**Task details:**
Starting at the line that contains "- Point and" and ending at the line that contains "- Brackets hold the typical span", the lines below are to be given again exactly, with nothing added.

**Source material:**
[Start of section]
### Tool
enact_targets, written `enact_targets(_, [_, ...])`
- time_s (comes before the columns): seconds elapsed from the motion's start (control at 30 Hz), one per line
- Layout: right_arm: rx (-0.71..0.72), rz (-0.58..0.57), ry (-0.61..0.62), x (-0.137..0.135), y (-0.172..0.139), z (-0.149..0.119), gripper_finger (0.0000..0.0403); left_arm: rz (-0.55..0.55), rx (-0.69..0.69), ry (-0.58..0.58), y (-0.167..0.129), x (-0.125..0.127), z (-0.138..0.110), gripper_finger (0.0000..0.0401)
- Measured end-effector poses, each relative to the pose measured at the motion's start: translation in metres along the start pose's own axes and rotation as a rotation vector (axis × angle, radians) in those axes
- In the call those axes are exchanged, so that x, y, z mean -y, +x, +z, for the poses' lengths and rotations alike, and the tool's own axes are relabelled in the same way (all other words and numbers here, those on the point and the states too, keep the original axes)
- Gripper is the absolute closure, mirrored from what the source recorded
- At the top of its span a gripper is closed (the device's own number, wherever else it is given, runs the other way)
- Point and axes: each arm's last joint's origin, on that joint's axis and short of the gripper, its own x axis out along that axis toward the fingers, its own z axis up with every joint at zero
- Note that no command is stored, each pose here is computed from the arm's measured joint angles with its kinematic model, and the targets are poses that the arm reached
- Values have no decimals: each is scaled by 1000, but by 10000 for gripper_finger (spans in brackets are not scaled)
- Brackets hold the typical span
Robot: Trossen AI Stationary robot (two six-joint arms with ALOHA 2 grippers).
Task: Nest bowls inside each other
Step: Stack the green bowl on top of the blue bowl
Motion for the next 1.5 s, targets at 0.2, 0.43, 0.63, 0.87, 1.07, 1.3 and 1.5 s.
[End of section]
**Response to this task:**
- Point and axes: each arm's last joint's origin, on that joint's axis and short of the gripper, its own x axis out along that axis toward the fingers, its own z axis up with every joint at zero
- Note that no command is stored, each pose here is computed from the arm's measured joint angles with its kinematic model, and the targets are poses that the arm reached
- Values have no decimals: each is scaled by 1000, but by 10000 for gripper_finger (spans in brackets are not scaled)
- Brackets hold the typical span

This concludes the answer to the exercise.